Pip!

As hard as it tries to brand itself as such, Aol isn’t known for innovation. Part of the co-editor job here at TechCrunch is fending off some of the clunky things that our parent company does, like holding an internal Aol Disrupt, or playing a Taylor Swift parody during all hands or making us log into our TechCrunch emails with our Aol accounts.

This is why what Ryan Block and Peter Rojas are doing at Aol Alpha is a big deal. They and their 20-person team have managed, much like we’ve tried to at TechCrunch, to gain as much independence as possible within our corporate borg. And they’re using it to make cool, mobile-first apps. This injection of independence benefits Aol in the long-term, as it fosters an environment that can produce surprises, the newness Aol desperately craves.

some-pips

Pip, a structured messaging app, is the first launch in the Alpha series, and like Yo, it allows you to send a specific message to your friends on the app. Unlike Yo, however, the Pip messages actually have utility, like telling someone you’re running late or that it’s raining.

The specific messages you can send through Pip are “Call me,” “I’m running late” (with specific time intervals), “Did you do that thing?,” “Where are you?” and your weather and location. Users can respond with another set of structured messages.

Because the person you send a Pip to, and the time you send it, function as context, the specific messages become vehicles for multiple meanings. I’ve sent a couple of very pointed “Did you do that thing?” Pips, for example.

Because it’s the No. 1 feature request from beta users, Block and Rojas are considering offering custom Pip packages in the future, like sets of stickers. Messages like “I love you” or “I miss you” in a Relationship set would be well-received, as would a Pip for Enterprise: “Meeting?” “Sure” or “Hell no.”

We’re adding additional utility to the push notification. Peter Rojas

Sure it’s a simple idea, but when you consider that Pipping an “I’m running late” from your Apple Watch (once it launches in 2015) will be the fastest way you can get the information across, it starts to make sense.

“We’re adding additional utility to the push notification. Getting a Pip is better for the recipient than just getting a similar text message. We are also turning stuff you might not normally send as a message — like your location or the weather — into something you can much more easily share with your friend,” Rojas said.

“We don’t want to take over all your messaging,” Block added. “We just want to make some of the most common or useful messages even easier to send and even more useful.”

pip-onboarding

Pip makes even more sense when you consider Aol’s rich messaging past, and the missed opportunity it had with Aol Instant Messenger– which many of us at some time used religiously but now have replaced with iMessage, Facebook Messenger, WhatsApp, Skype, Snapchat or one of the other thousand avenues presently available for messaging.
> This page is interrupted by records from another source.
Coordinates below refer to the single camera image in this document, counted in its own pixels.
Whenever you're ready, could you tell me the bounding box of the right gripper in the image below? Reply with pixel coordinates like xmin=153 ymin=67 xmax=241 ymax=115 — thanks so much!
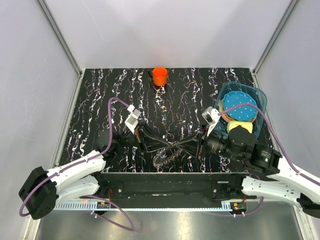
xmin=175 ymin=121 xmax=242 ymax=161

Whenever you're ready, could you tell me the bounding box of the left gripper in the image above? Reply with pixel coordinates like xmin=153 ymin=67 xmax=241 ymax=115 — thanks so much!
xmin=117 ymin=121 xmax=170 ymax=155

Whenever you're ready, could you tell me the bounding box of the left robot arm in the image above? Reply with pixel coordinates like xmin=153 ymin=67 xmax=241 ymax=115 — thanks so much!
xmin=18 ymin=122 xmax=171 ymax=220

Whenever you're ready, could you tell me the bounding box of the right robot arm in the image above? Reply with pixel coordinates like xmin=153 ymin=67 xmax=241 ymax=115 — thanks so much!
xmin=177 ymin=126 xmax=320 ymax=218

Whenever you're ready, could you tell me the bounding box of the pink plate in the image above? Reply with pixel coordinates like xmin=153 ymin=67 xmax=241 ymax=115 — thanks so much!
xmin=221 ymin=113 xmax=235 ymax=123

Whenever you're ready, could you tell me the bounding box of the yellow plate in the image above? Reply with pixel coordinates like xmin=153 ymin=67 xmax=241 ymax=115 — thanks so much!
xmin=218 ymin=100 xmax=224 ymax=113

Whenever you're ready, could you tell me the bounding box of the blue polka dot plate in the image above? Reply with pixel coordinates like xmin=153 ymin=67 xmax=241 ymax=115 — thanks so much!
xmin=222 ymin=91 xmax=259 ymax=120

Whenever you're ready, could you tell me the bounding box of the teal plastic container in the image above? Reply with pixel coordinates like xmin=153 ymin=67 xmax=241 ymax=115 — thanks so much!
xmin=214 ymin=81 xmax=267 ymax=138

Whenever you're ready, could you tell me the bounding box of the orange cup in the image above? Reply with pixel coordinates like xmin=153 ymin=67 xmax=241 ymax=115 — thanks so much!
xmin=152 ymin=66 xmax=168 ymax=87

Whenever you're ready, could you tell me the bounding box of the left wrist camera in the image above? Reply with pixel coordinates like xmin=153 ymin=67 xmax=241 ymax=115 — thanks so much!
xmin=125 ymin=105 xmax=141 ymax=134

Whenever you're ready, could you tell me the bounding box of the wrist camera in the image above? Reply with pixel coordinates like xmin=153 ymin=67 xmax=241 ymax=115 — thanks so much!
xmin=201 ymin=106 xmax=220 ymax=136
xmin=125 ymin=105 xmax=141 ymax=134

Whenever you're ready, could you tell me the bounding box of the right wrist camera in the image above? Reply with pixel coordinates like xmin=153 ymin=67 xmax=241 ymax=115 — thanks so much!
xmin=201 ymin=106 xmax=220 ymax=136

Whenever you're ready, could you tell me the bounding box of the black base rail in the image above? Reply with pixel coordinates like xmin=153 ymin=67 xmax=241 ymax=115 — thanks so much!
xmin=90 ymin=172 xmax=245 ymax=200

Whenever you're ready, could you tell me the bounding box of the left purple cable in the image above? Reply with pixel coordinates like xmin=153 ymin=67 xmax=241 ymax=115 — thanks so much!
xmin=19 ymin=97 xmax=136 ymax=231

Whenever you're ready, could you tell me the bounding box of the purple cable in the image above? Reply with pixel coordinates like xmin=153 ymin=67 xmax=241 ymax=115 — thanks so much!
xmin=199 ymin=102 xmax=320 ymax=218
xmin=19 ymin=97 xmax=136 ymax=231

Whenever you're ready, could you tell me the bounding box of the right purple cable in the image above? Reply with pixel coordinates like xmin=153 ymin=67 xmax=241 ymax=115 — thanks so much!
xmin=199 ymin=102 xmax=320 ymax=218
Evan Williams has even cited the status part of AIM as a primary inspiration for Twitter, a constant stream of statuses.

“Messaging is an area where Aol has a long history and we thought it made sense to try and build something in that space, especially if we could make it mobile-first,” Rojas said.

Engadget founders Rojas and Block came to Aol for the second time through the Gdgt acquisition and will have spent two years here as of February 2015.

When asked if they will continue to work on Alpha after their two-year lockup expires, Block said, “I’m not paying a ton of attention to time. We’re all having a lot of fun, and I’m glad we can finally start to talk about this thing publicly. It’s an incredibly rare opportunity to get to run a product lab at a big Internet company. Plus sometimes they even let me talk to Shingy.”

pip-workflow

As a testament to Alpha’s independence, Block and Rojas did not use Aol MapQuest to build out the locations on the app, preferring to use the Foursquare points of interest graph instead (they did end up using Aol Weather). Their next app, which you can see a preview of on the Alpha homepage, is called Starlike and it uses your Twitter faves for news reading. And they’re managing expectations.

It’s hard to make successful apps. Ryan Block

“It’s hard to make successful apps,” Block told me. “If there were some kind of predictable formula to what works and what doesn’t, then everyone would have a hit app. And even if you have tens or hundreds of millions of existing users to direct at a new product, you can still flop. There are just too many different factors that go into what makes one app work and another fail, and we’re all realistic about how hard it is. So the game for us is experimenting, not win-at-all-costs.”

Now if only Aol would let us use Pip for our work email.

Disclosure: I both work at Aol and own Aol stock.